When the 15 minutes are up, remove the pot from the heat and remove the skin from the top of the milk with a wooden spoon. Cool the milk to 112-115 degrees F. To hasten the cooling process, I put the saucepan inside a larger pot filled partway with cold water, slip a reusable ice pack into the water between the sides of the two pots and stir the milk periodically. Depending on the temperature in your kitchen, this process takes about 15 minutes.
Pour in the 112-115 degree milk into the plastic Yogotherm container. If you’re using powdered yogurt culture, sprinkle it over the surface of the milk and let it rehydrate for a couple of minutes, then stir it in. If you’re using yogurt from your previous batch, mix it first with a few spoonfuls of the milk before adding it to the warm milk.
Cover the plastic container with its lid, making sure you remove extra air from the container. Put it inside the insulated container and cover it with the insulated lid. Set it in on the counter where it won’t be disturbed for 8-10 hours. When the yogurt is done incubating, putting it in the fridge for a few hours will thicken it a bit (it won’t be as thick as store-bought ’cause you’re not using emulsifiers or stabilizers. The yellowish liquid that has risen to the top of the container is whey. I stir it back in, but others pour it off and use it in other recipes.

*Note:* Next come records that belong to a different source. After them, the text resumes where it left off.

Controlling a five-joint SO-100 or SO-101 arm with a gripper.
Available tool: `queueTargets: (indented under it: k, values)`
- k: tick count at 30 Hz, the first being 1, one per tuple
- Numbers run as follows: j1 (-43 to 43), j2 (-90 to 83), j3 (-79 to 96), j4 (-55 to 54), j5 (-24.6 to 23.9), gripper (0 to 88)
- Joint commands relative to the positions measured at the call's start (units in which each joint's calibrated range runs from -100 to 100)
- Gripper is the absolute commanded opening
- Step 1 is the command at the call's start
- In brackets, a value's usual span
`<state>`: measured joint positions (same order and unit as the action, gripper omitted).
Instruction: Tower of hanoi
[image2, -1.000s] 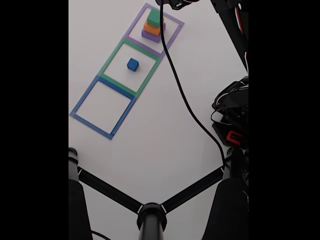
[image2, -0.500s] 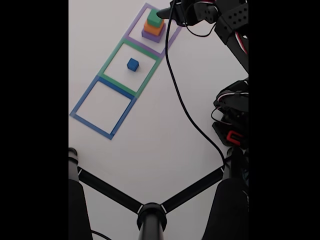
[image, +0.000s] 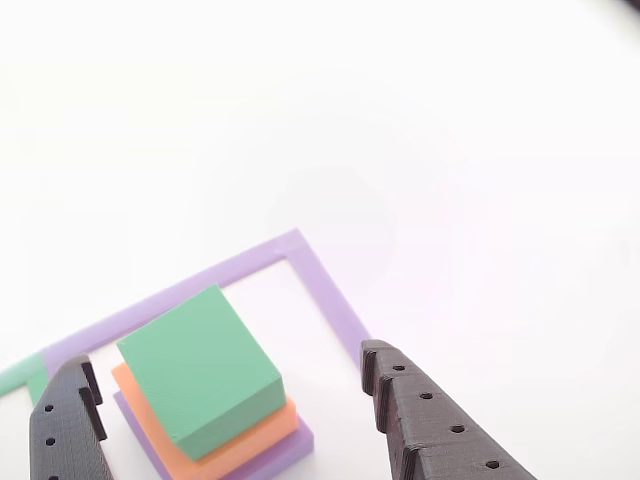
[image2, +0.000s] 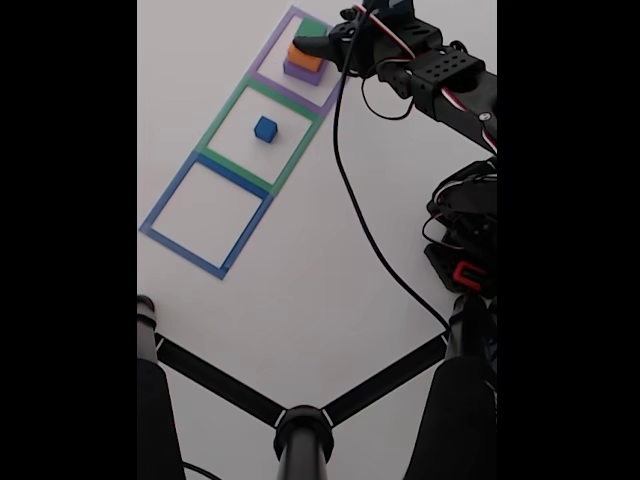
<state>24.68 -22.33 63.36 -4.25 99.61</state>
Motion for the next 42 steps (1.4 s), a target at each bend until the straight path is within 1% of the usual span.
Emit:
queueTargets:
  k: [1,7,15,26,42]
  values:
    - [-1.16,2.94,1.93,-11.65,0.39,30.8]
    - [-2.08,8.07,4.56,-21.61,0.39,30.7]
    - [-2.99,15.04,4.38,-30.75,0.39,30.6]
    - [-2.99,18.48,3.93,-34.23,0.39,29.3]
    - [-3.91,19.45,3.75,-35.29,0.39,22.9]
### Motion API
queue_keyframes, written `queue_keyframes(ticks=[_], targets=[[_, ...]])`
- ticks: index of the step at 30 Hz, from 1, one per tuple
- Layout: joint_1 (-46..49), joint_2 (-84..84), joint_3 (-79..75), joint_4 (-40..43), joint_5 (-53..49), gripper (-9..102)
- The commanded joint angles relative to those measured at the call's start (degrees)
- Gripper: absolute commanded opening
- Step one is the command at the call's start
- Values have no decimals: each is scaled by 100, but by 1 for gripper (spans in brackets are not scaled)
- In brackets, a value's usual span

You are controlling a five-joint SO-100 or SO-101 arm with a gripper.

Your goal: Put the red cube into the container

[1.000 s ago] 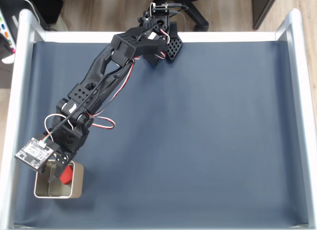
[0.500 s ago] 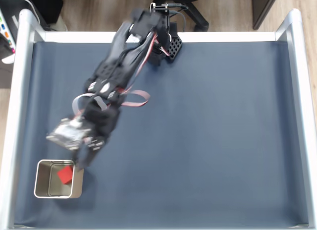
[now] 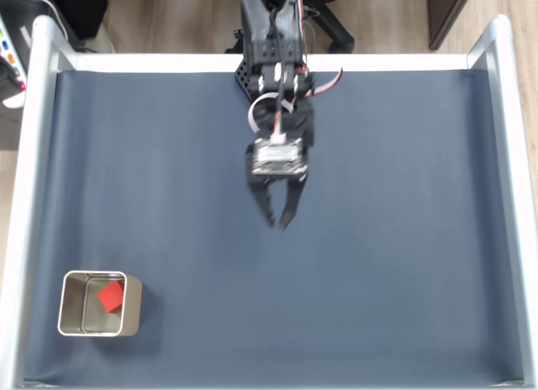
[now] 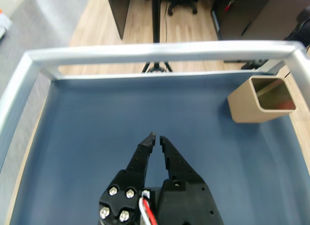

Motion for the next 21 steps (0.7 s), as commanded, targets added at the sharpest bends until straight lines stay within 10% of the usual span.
queue_keyframes(ticks=[1, 21], targets=[[-299, 940, 642, 132, 53, 0], [-132, 3999, 3894, 1063, 70, 0]])
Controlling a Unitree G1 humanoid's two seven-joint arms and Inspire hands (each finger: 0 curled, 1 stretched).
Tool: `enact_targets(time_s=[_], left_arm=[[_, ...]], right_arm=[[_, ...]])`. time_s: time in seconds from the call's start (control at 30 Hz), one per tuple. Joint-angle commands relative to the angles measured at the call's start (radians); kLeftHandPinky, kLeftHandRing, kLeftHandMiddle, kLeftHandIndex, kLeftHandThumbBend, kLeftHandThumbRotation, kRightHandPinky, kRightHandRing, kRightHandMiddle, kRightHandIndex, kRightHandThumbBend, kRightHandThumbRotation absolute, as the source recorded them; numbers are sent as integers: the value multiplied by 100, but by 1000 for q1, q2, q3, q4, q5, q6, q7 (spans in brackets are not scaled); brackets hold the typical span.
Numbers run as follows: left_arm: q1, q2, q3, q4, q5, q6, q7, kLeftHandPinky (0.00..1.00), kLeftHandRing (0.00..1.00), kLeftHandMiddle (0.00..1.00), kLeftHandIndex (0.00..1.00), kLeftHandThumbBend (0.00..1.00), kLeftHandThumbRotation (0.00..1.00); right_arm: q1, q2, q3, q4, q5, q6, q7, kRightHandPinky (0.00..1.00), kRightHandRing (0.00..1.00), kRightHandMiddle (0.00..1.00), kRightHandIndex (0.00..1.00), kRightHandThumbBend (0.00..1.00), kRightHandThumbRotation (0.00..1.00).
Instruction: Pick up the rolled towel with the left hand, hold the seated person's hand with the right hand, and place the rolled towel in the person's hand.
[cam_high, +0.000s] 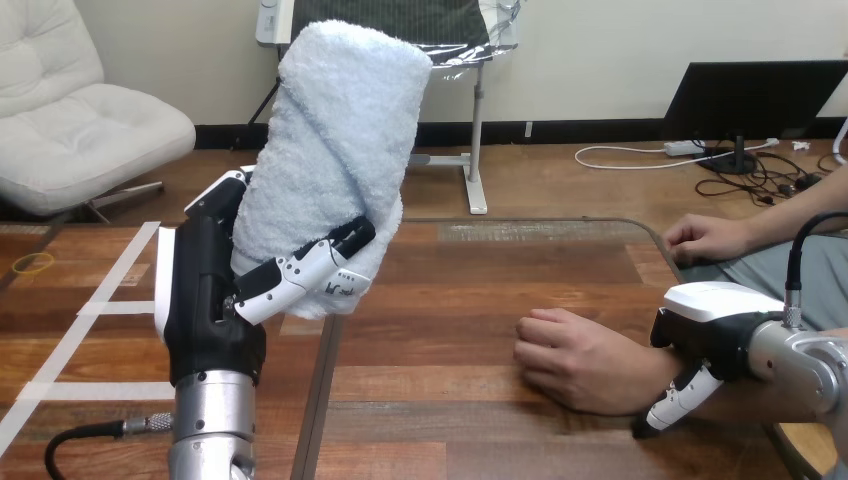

Before you eat any, stir it well and spoon 4 tablespoons into a small container to save for the next batch. I usually won’t reuse the culture for more than five or six batches—the yogurt gets more tart with every batch and eventually it’s too acidic for me. The yogurt, and the starter, will last more than week in the fridge, though as I said, we usually go through a half-gallon in a few days.
There’s a bit of art to this process, though: you may need to experiment a bit within the temperature range and the incubation window before you get the consistency you like. For me, it’s 115 degree milk, incubated for 8 hours.